◆ Exercise prompt: Please find all lines containing "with" in the listing below and copy them.

◆ Data extract:

□ □ □ □ □

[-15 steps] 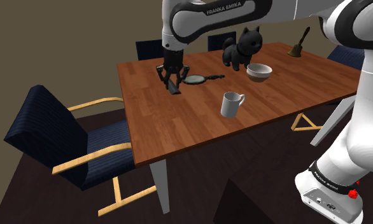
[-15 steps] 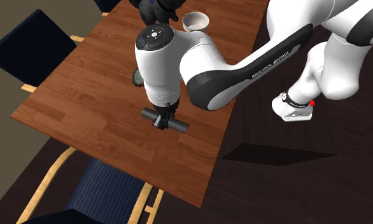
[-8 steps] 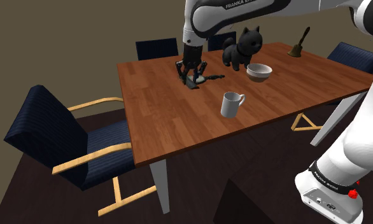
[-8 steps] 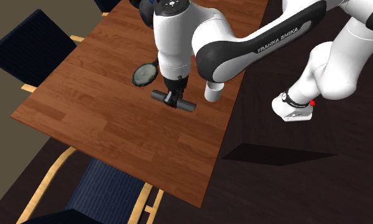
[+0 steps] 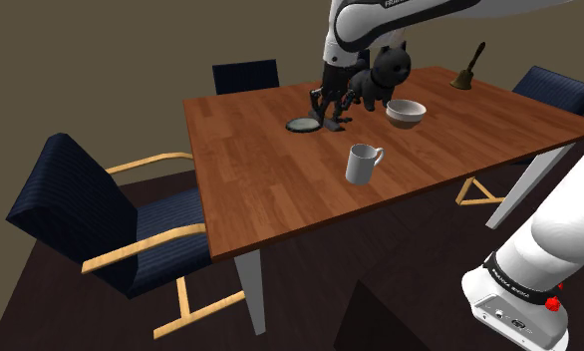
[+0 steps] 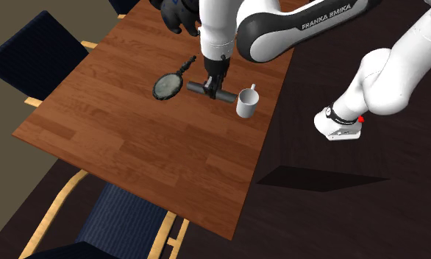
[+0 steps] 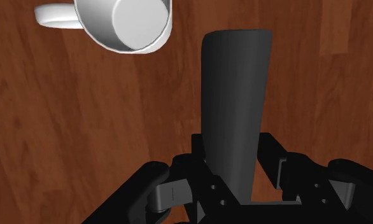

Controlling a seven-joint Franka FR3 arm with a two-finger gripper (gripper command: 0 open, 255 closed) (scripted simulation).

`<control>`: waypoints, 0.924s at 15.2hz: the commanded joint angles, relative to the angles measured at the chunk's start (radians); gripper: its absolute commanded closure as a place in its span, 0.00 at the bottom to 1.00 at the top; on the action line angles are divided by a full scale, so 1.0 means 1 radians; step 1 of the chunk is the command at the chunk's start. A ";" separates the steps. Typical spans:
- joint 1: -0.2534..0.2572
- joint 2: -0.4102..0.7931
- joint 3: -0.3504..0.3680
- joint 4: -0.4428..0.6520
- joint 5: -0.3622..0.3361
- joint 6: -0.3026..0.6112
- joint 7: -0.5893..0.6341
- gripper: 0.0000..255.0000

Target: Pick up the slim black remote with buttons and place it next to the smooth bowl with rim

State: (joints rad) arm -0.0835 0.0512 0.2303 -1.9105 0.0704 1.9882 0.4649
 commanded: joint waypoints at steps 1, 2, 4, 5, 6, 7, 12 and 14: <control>-0.025 -0.024 -0.022 -0.040 0.009 0.013 -0.053 1.00; -0.037 -0.036 -0.033 -0.054 0.013 0.014 -0.077 1.00; -0.061 -0.058 -0.056 -0.080 0.018 0.013 -0.127 1.00; -0.073 -0.068 -0.068 -0.091 0.020 0.013 -0.151 1.00; -0.084 -0.076 -0.080 -0.100 0.022 0.012 -0.176 1.00; -0.096 -0.084 -0.093 -0.109 0.023 0.011 -0.200 1.00; -0.153 -0.108 -0.156 -0.135 0.024 0.003 -0.322 1.00; -0.176 -0.110 -0.182 -0.137 0.022 -0.001 -0.369 1.00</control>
State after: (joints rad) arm -0.2462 -0.0590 0.0634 -2.0502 0.0936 1.9920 0.1253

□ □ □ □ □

◆ Exercise result:
Controlling a seven-joint Franka FR3 arm with a two-finger gripper (gripper command: 0 open, 255 closed) (scripted simulation).
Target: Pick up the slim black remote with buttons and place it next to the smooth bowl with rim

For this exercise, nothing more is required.